Kidney Transplant Program, Toronto General Hospital, University Health Network, 585 University Avenue, 9-MaRS-9050, Toronto, ON, M5G 2N2, Canada.
Division of General Surgery, University Health Network, Toronto, Canada.
BMC Surg. 2024 May 27;24(1):165. doi: 10.1186/s12893-024-02463-7.
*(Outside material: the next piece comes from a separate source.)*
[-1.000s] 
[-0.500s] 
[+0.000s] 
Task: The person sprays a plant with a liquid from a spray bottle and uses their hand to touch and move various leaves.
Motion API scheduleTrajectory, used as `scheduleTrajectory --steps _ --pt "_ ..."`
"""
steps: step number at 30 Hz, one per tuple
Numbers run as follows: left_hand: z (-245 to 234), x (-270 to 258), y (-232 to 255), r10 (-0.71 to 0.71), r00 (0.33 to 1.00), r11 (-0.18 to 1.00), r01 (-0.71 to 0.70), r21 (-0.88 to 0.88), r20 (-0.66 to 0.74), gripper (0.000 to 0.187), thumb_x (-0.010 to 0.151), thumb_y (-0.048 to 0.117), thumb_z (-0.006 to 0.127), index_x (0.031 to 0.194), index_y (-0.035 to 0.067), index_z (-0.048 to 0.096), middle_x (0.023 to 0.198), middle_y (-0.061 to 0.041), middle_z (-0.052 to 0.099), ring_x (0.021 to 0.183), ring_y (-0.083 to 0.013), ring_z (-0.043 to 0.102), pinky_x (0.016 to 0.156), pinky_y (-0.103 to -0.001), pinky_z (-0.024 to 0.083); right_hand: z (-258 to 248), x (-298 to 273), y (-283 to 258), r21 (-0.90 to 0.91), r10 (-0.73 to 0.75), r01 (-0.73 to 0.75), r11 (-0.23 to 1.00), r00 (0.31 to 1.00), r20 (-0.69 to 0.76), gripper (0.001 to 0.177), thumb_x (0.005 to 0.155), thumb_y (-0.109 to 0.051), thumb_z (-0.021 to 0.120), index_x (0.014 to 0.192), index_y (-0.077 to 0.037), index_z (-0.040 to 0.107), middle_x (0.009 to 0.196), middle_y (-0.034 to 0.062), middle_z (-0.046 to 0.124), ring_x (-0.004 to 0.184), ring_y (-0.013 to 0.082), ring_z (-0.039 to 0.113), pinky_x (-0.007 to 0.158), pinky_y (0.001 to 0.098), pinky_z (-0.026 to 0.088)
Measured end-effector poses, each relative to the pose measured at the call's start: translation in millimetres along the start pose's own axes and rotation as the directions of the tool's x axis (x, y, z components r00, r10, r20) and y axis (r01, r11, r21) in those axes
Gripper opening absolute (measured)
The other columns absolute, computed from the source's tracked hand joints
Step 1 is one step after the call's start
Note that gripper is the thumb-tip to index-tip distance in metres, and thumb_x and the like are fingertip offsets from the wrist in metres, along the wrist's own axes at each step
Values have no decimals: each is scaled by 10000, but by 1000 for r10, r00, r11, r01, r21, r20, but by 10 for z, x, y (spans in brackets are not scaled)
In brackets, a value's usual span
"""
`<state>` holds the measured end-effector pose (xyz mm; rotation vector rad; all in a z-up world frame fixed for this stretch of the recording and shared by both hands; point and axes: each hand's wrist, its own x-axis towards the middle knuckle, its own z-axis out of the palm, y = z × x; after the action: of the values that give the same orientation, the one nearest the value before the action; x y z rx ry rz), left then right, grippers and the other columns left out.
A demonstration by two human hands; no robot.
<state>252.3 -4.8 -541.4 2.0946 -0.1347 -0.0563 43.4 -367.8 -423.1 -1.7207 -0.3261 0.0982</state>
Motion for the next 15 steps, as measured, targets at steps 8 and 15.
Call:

Kidney transplantation (KT) improves clinical outcomes of patients with end stage renal disease. Little has been reported on the impact of early post-operative surgical complications (SC) on long-term clinical outcomes following KT. We sought to determine the impact of vascular complications, urological complications, surgical site complications, and peri-graft collections within 30 days of transplantation on patient survival, graft function, and hospital readmissions.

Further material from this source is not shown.